The hope chest
“I’m so old I think God forgot about me.”
Believe it or not, that is a statement I have heard more than a few times in my 20-plus years working in long-term care. Aging in general has taken on a new meaning for me as I start to inch closer and closer to that half-a-century mark.
In my office I keep an old ragged chest. It’s black with brown wooden markings and faded brass clips and lock. The leather handle on one side is torn, and on the other side it’s completely gone. This makes it difficult to move. Every once in a while, it takes a new location in my office, but it’s always here. It might look odd in a “professional” office, but it’s been with me for years and I will also keep it close. In it I keep my treasures; like hope chests many of you have, it’s full of memories, articles, notes, cards, goofy memorabilia, some of it sad, some of it funny, but all meaningful. Some of it is personal to my family, but most marks my time in long-term care.
I share this little tidbit with you because the chest is a constant reminder to me of how aging itself is a mystery worth cherishing and discovering. I have had the honor and privilege of witnessing firsthand how growing old can be exciting and heartbreaking all in the same day…same moment really. I have always loved older people. I was fascinated by their stories and impressed by their resilience. Now as I might be viewed by some as old, I have paused and made the decision to view aging as a blessing, not a curse.
Society tells us we should fight it. We laugh about our changing physical appearance and annoying health concerns. Bottom line, aging is a gift. It is a gift worth celebrating. I am at the age where not only are my parents’ lives changing, but our story is evolving as well. Some stories we know have even ended way too soon. Others of us enjoy, with pride bursting, the time watching our children grow into thriving adults.
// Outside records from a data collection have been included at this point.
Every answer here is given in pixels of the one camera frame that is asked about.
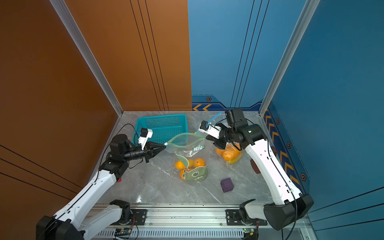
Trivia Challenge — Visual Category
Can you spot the dark red box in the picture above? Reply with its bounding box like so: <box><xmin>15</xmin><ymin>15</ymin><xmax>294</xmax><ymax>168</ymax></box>
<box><xmin>250</xmin><ymin>159</ymin><xmax>261</xmax><ymax>174</ymax></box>

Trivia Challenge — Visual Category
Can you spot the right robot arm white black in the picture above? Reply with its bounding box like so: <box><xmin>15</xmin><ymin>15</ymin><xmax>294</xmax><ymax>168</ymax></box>
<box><xmin>208</xmin><ymin>108</ymin><xmax>314</xmax><ymax>231</ymax></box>

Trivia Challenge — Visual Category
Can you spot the purple cube box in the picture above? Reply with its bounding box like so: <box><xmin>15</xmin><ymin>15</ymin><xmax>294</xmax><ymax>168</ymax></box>
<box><xmin>220</xmin><ymin>178</ymin><xmax>235</xmax><ymax>193</ymax></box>

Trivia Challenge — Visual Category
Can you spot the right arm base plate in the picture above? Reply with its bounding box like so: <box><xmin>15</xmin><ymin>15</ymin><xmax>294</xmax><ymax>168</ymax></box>
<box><xmin>225</xmin><ymin>209</ymin><xmax>268</xmax><ymax>226</ymax></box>

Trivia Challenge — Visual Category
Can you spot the yellow orange mango back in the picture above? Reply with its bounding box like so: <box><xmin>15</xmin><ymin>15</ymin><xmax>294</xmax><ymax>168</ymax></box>
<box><xmin>188</xmin><ymin>159</ymin><xmax>194</xmax><ymax>169</ymax></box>

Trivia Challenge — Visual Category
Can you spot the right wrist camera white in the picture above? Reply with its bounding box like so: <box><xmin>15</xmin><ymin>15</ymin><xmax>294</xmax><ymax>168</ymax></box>
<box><xmin>199</xmin><ymin>121</ymin><xmax>222</xmax><ymax>139</ymax></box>

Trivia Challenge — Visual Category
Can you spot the aluminium rail front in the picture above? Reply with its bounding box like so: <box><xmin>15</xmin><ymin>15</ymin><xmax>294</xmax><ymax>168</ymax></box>
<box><xmin>61</xmin><ymin>206</ymin><xmax>313</xmax><ymax>230</ymax></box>

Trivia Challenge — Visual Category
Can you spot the orange mango front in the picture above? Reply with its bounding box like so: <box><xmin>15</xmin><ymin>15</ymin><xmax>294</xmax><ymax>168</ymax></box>
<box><xmin>192</xmin><ymin>158</ymin><xmax>206</xmax><ymax>169</ymax></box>

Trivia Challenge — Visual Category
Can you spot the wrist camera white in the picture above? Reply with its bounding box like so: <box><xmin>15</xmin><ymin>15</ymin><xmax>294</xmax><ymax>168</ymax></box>
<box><xmin>138</xmin><ymin>128</ymin><xmax>153</xmax><ymax>150</ymax></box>
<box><xmin>199</xmin><ymin>121</ymin><xmax>222</xmax><ymax>139</ymax></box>

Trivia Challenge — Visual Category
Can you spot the teal plastic basket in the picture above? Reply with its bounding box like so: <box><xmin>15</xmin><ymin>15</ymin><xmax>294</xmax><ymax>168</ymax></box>
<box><xmin>135</xmin><ymin>114</ymin><xmax>188</xmax><ymax>144</ymax></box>

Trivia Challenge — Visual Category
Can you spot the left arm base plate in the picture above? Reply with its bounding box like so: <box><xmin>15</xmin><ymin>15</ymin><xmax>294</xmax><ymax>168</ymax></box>
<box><xmin>113</xmin><ymin>209</ymin><xmax>147</xmax><ymax>226</ymax></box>

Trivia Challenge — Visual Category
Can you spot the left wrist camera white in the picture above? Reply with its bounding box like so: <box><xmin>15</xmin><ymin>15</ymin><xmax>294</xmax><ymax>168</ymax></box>
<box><xmin>138</xmin><ymin>128</ymin><xmax>153</xmax><ymax>150</ymax></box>

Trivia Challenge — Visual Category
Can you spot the orange mango later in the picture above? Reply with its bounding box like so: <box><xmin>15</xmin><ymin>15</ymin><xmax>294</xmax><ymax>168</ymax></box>
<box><xmin>222</xmin><ymin>148</ymin><xmax>241</xmax><ymax>162</ymax></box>

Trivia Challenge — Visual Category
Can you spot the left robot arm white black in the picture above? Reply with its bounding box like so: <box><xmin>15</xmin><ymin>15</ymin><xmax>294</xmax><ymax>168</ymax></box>
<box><xmin>36</xmin><ymin>134</ymin><xmax>166</xmax><ymax>240</ymax></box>

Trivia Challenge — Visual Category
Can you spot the clear bags stack green print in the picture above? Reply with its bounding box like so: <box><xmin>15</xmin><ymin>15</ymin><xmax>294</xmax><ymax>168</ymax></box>
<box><xmin>165</xmin><ymin>133</ymin><xmax>213</xmax><ymax>182</ymax></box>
I listen in awe to those 20, 30, 40 even 50 years older than me and feel nothing but appreciation. I see myself more in them today than I ever have, and for that I am grateful. I hope those younger than me see me as someone with a zest for life and an appreciation for the here and now. I look forward to the chapters to come, even if the pages are a little worn the story will still unfold.
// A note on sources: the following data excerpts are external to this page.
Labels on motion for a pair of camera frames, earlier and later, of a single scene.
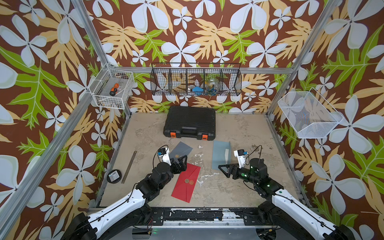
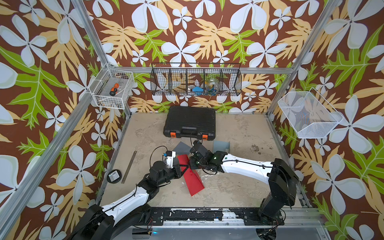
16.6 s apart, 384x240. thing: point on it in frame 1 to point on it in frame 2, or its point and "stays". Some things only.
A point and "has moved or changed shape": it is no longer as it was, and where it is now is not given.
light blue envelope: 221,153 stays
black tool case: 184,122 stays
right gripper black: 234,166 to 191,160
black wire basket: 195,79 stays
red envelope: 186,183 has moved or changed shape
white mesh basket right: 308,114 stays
The idea of a “hope chest” itself comes from history and fable. Studied and storied over centuries, they have certainly stood the test of time. I don’t know if they are made any longer, but they should be. There is something about a chest of memories that brings a grounded sense of peace to give us the strength to face whatever may be in store for us.
Every day we face the turmoil of growing older, but there is also grace and beauty in the present, in the memories and in the future. I’ve witnessed great-grandmothers be bridesmaids. I’ve heard a first-hand account of what fighting was really like in World War II. I’ve watched 90-year-olds discover new love when they thought they may never find it again. I’ve also witnessed many people over the century mark become stronger than they ever thought they could.
Has my perspective on aging changed because of the work I do? Absolutely! It is the most incredible silver lining to working in this field. It becomes personal; it shapes who we are and, if you allow yourself to be open to it, your appreciation for growing old is full of hope and memories. We have been given a priceless chest that will stay will us forever.